I did something I shouldn't have to spend time with my dad (it was like 45 mins... but an eternity to me) because I wanted him to spend time with me and the such. He found out and is angry with me... but its worth it... especially with what I go through with him in the family dynamic...

And I will probably have a bad evening because of this

Synthetisk 24-07-2013 12:25 AM

*hugs Matt*

Despite my anxiety I managed to go out today. It wasn't for long but I still managed to. Now I have to get through tomorrow as well, because I have to go to another city and sign the lease for my uni flat. I'm terrified.

It doesn't help matters that my flatmate is being horrid about the new flat, my body and our friends.

yoyogirl 26-07-2013 11:23 AM

I'm in here for a long while

YodaBearInterrupted 30-07-2013 03:52 PM

Please make it stop. I want to give up so much right now. So, here I am again :(

yoyogirl 31-07-2013 12:14 AM

Please make this mental pain stop

yoyogirl 03-08-2013 12:04 AM

Please make this horribleness go away and leave me alone checks in here for a while

YodaBearInterrupted 03-08-2013 06:21 PM

*hugs skinnylove*

I dont know why i feel so afraid and scared... its like i sense something is going to happen that is bad... but ofc to me. cant figure it out and its ripping me apart and shoving my paranoia level through the roof with the Voices screaming...

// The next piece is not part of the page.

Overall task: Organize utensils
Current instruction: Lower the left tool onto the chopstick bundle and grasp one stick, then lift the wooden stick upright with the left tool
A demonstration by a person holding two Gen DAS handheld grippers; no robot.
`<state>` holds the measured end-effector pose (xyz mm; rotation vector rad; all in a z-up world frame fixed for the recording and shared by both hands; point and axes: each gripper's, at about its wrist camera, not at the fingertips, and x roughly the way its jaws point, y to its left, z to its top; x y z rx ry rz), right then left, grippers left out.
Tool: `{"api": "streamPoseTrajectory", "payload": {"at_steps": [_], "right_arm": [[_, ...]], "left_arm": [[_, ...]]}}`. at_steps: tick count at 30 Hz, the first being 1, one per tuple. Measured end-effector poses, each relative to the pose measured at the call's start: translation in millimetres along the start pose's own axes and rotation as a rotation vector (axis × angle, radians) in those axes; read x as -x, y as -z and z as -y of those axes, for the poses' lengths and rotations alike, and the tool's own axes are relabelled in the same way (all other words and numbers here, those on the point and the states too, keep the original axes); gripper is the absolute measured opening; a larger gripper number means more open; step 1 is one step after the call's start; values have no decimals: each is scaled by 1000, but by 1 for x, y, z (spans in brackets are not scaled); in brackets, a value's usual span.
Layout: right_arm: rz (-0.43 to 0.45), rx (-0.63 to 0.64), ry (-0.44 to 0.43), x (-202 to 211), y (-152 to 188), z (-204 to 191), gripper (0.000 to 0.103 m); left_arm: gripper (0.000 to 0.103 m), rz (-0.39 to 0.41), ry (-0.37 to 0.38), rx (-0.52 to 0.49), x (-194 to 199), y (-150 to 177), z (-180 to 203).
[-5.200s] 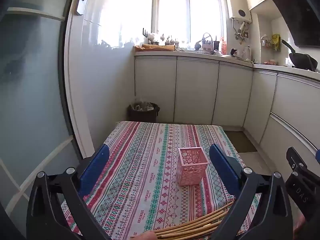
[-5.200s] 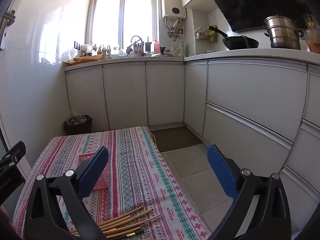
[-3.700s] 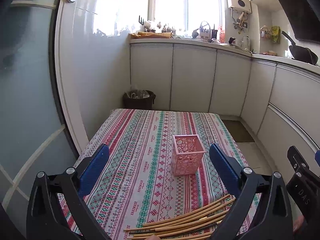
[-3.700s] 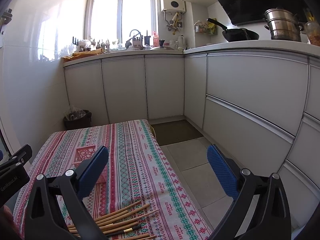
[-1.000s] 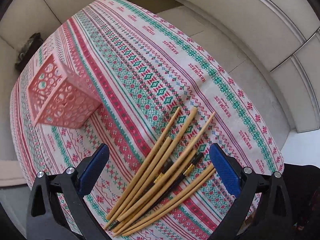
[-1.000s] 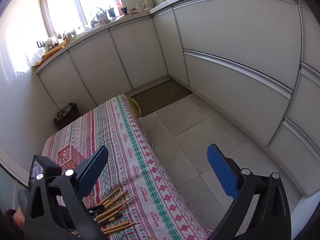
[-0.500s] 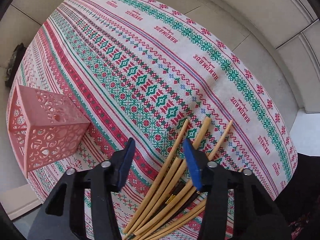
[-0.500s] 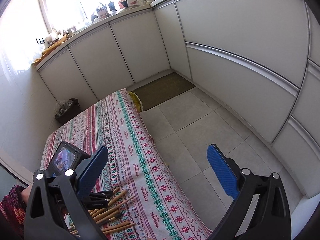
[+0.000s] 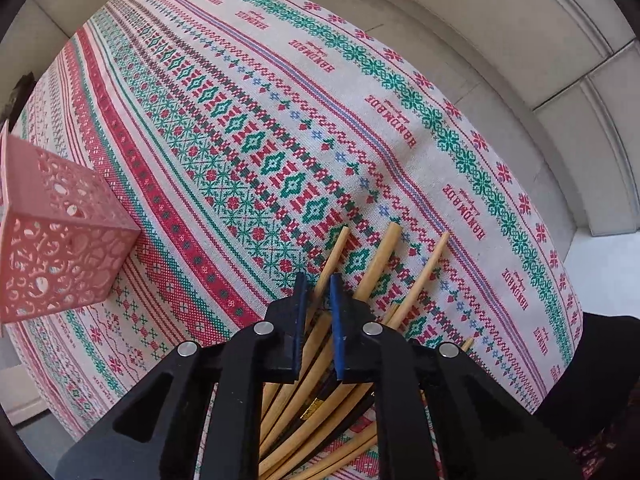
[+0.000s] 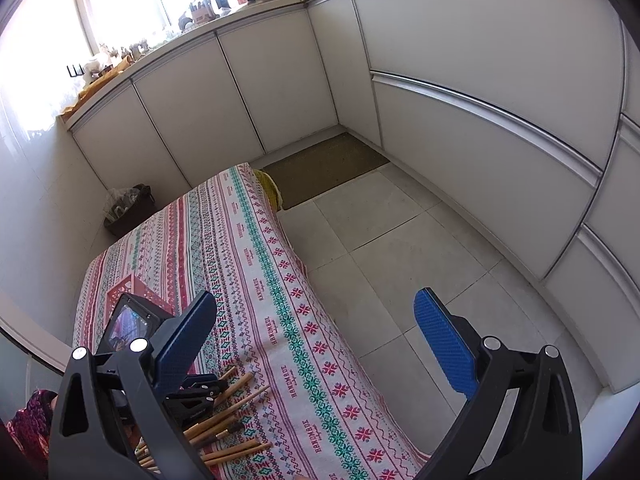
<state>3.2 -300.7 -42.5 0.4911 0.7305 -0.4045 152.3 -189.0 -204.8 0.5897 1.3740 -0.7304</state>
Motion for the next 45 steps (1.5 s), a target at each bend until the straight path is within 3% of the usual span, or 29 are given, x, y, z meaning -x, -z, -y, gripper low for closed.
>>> {"api": "streamPoseTrajectory", "payload": {"at_steps": [2, 5, 8, 14, 20, 24, 27, 31, 34, 37, 41, 45], "right_arm": [[-21, 2, 14, -7, 2, -3, 96], [-73, 4, 2, -20, 8, -11, 96], [-120, 19, -29, -30, 18, -26, 96], [-133, 71, -44, -31, 42, -57, 96], [-90, 132, -36, -15, 60, -80, 96], [-41, 153, -54, 0, 70, -90, 96], [13, 168, -65, 16, 80, -97, 96], [36, 199, -30, 24, 89, -99, 96], [-36, 187, 27, 12, 91, -91, 96], [-207, 116, 13, -16, 86, -78, 95], [-491, -48, -24, -65, 83, -66, 70], [-615, -129, 22, -95, 89, -63, 46]], "left_arm": [[9, 67, -33, 26, 6, 12, -10], [8, 265, -70, 24, 36, 41, -20], [8, 411, -129, 72, 74, 78, -26], [8, 608, -252, 197, 144, 144, -25], [6, 774, -316, 358, 189, 200, -35], [5, 939, -327, 470, 220, 237, -38], [5, 1032, -337, 508, 238, 257, -35], [5, 1099, -348, 523, 252, 268, -31], [5, 1140, -333, 537, 260, 275, -33], [5, 1191, -328, 538, 270, 282, -31], [5, 1245, -326, 528, 282, 287, -28], [5, 1272, -285, 551, 286, 293, -36]]}}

*hides in the corner of the room and rocks back and forth softly*

midnightphoenix 07-08-2013 07:46 PM

My GP has told on me to crisis team so I might have to start seeing a psych again and a cpn nurse :/

yoyogirl 08-08-2013 08:27 PM

Hugs to you

Auburn Shadow 09-08-2013 10:56 PM

ugh, I know most of you guys won't know me, but I used to be a regular in here. Having a 'minor blip' right now with urges to harm. Been near on 5 years, and I really don't want to let myself down, but I don't know what else to do?